American neuroscientist

Danielle Carnival (née Evers) is an American neuroscientist served as deputy assistant to the president for the Beau Biden Cancer Moonshot initiative and the deputy director for health outcomes in the White House Office of Science and Technology Policy.

== Life ==
Carnival is from Troy, New York. She earned a B.S. in biochemistry from Boston College in 2005. She completed a Ph.D. in neuroscience at Georgetown University. Her dissertation was titled, Homeostatic control of AMPA receptor strength and subunit composition by Polo-like kinase 2. Daniel Pak was her doctoral advisor.

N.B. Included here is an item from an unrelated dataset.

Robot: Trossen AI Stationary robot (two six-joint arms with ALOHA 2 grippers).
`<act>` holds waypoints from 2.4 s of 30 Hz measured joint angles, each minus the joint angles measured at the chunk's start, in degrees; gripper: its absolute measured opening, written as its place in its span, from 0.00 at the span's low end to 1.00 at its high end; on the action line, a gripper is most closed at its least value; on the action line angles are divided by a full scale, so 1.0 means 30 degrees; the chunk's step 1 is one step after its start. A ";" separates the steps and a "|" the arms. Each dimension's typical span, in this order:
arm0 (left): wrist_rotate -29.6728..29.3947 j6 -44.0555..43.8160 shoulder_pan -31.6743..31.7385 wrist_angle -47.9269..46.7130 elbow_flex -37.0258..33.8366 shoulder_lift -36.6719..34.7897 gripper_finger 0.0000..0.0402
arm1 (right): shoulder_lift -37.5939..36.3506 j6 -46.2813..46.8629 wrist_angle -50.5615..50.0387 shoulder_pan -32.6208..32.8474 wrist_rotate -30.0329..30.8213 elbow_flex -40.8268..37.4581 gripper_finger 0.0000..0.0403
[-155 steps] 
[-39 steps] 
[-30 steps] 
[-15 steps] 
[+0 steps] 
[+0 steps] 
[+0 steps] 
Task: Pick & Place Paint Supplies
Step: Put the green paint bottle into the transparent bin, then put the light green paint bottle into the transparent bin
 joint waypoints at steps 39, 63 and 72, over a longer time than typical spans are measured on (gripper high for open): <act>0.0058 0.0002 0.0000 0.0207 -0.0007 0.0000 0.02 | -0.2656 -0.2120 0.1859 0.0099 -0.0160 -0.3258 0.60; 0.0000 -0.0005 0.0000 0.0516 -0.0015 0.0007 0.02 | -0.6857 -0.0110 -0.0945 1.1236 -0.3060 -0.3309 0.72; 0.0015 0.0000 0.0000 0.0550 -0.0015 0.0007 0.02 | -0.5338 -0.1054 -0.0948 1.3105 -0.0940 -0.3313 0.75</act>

In 2010, Carnival began working at the White House for five years on the areas of science education, diversity in science, and technology. In 2016, she became the chief of staff to Greg Simon and senior policy director of the Beau Biden Cancer Moonshot initiative. From 2017 to 2019, she worked as the vice president of the Biden Cancer Initiative at the Biden Foundation. In September 2019, she became the chief executive officer of the I Am ALS nonprofit. In 2021, U.S. president Joe Biden was named Carnival as a senior advisor in the Office of Science and Technology Policy (OSTP) tasked with patient engagement and supporting a new iteration of the Moonshot program. She is the deputy assistant to the president for Cancer Moonshot and the OSTP deputy director for health outcomes.